*PROBLEM DETAILS*:
Below are some records. Reproduce them exactly from their first line through the line with "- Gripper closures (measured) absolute", inclusive.

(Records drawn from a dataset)
--------------------

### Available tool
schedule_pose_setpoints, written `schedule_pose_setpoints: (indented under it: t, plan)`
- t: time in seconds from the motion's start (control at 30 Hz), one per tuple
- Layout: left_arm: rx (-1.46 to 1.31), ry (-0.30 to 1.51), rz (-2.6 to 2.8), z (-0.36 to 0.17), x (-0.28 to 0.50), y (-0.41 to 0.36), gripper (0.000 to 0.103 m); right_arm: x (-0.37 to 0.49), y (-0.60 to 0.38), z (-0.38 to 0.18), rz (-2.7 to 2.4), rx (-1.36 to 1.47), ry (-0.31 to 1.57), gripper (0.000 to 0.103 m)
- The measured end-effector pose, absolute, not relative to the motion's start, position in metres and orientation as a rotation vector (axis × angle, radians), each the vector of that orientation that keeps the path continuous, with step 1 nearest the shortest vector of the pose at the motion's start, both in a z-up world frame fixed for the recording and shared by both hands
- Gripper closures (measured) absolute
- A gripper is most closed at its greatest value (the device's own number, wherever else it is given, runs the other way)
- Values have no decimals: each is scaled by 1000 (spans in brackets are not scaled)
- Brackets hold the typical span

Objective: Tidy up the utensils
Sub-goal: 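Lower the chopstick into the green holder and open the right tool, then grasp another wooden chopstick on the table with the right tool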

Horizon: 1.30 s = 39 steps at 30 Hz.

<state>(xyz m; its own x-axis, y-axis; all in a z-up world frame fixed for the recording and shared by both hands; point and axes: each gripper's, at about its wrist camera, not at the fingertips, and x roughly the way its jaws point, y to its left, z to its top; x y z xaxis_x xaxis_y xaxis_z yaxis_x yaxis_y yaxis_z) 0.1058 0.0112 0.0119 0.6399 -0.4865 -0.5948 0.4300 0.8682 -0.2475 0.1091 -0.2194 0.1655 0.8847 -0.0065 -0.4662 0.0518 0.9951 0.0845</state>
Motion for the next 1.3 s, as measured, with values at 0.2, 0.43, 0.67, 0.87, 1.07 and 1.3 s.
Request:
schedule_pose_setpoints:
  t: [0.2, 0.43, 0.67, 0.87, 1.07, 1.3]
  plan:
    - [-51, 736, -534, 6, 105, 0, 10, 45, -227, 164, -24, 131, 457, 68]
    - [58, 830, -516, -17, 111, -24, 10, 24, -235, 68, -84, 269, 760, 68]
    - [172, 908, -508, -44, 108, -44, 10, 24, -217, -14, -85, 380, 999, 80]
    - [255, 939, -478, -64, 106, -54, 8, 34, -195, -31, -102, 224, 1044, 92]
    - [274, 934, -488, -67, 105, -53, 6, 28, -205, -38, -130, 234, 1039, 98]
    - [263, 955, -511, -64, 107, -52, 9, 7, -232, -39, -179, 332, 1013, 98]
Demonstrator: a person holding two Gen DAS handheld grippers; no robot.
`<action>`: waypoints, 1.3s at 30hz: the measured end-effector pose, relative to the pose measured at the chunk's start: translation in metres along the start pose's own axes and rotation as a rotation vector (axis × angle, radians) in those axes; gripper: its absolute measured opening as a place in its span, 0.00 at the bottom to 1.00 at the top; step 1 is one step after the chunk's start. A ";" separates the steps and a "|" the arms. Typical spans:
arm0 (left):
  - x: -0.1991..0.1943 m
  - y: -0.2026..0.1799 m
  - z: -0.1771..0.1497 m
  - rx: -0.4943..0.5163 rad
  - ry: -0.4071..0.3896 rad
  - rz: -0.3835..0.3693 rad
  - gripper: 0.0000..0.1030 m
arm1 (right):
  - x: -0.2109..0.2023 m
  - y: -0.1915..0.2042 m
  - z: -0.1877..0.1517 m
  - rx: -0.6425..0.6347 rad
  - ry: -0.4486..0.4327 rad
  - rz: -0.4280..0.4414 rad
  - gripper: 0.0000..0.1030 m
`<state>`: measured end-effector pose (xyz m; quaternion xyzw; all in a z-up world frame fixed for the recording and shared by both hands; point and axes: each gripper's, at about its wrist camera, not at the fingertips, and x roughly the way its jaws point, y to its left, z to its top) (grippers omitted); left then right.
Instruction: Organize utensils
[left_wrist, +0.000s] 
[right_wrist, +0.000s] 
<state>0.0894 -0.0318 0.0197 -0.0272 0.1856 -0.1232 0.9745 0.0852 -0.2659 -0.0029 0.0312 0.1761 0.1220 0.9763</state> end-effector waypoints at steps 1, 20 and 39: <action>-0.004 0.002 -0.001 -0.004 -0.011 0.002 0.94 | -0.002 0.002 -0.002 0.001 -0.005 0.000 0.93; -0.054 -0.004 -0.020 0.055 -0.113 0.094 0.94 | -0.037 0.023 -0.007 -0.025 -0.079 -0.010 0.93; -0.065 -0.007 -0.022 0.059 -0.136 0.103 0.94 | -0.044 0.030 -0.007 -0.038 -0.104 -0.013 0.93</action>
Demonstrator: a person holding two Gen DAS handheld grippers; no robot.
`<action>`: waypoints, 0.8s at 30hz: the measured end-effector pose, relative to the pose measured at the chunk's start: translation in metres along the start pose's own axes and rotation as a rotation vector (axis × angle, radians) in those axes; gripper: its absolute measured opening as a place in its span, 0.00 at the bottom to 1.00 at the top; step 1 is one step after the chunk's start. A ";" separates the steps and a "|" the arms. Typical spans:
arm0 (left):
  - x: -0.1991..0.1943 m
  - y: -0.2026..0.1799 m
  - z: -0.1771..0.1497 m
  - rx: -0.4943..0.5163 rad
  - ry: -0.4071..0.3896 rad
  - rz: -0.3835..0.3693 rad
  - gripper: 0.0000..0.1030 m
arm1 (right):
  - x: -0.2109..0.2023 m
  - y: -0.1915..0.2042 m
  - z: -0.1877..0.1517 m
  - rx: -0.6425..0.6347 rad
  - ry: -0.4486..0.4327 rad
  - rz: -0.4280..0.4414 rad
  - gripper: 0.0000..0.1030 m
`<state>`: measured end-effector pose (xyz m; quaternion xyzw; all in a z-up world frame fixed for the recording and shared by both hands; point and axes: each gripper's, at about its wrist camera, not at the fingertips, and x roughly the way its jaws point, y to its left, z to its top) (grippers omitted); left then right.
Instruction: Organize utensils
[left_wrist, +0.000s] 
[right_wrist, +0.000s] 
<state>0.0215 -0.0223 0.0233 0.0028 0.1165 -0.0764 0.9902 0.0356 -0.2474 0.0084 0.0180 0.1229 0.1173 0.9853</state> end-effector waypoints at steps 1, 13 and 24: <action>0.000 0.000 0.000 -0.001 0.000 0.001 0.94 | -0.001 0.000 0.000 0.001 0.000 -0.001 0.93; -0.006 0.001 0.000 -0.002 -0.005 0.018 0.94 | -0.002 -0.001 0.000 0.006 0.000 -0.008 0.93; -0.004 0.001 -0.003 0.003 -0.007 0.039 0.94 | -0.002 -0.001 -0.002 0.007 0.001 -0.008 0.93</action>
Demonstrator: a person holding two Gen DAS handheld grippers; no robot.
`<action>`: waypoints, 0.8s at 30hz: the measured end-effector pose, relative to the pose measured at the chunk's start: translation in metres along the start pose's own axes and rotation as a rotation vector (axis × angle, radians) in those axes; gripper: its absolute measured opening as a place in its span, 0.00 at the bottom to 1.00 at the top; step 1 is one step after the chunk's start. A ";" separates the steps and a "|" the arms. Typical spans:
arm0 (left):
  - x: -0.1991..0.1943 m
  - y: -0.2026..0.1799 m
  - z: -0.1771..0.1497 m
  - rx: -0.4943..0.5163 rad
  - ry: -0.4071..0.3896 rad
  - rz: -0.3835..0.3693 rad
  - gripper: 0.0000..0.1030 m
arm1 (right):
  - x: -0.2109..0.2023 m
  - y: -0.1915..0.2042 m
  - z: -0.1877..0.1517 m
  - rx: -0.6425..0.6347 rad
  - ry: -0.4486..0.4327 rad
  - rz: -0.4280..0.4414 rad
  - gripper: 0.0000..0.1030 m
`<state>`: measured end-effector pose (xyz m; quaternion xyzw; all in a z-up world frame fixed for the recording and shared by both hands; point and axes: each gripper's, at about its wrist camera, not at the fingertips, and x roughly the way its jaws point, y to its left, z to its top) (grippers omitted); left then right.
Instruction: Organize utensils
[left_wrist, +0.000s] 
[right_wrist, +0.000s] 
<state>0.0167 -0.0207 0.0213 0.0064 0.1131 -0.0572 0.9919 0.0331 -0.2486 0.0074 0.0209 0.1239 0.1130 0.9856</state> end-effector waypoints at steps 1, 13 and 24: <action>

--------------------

*RESPONSE BOX*:
### Available tool
schedule_pose_setpoints, written `schedule_pose_setpoints: (indented under it: t, plan)`
- t: time in seconds from the motion's start (control at 30 Hz), one per tuple
- Layout: left_arm: rx (-1.46 to 1.31), ry (-0.30 to 1.51), rz (-2.6 to 2.8), z (-0.36 to 0.17), x (-0.28 to 0.50), y (-0.41 to 0.36), gripper (0.000 to 0.103 m); right_arm: x (-0.37 to 0.49), y (-0.60 to 0.38), z (-0.38 to 0.18), rz (-2.7 to 2.4), rx (-1.36 to 1.47), ry (-0.31 to 1.57), gripper (0.000 to 0.103 m)
- The measured end-effector pose, absolute, not relative to the motion's start, position in metres and orientation as a rotation vector (axis × angle, radians), each the vector of that orientation that keeps the path continuous, with step 1 nearest the shortest vector of the pose at the motion's start, both in a z-up world frame fixed for the recording and shared by both hands
- Gripper closures (measured) absolute

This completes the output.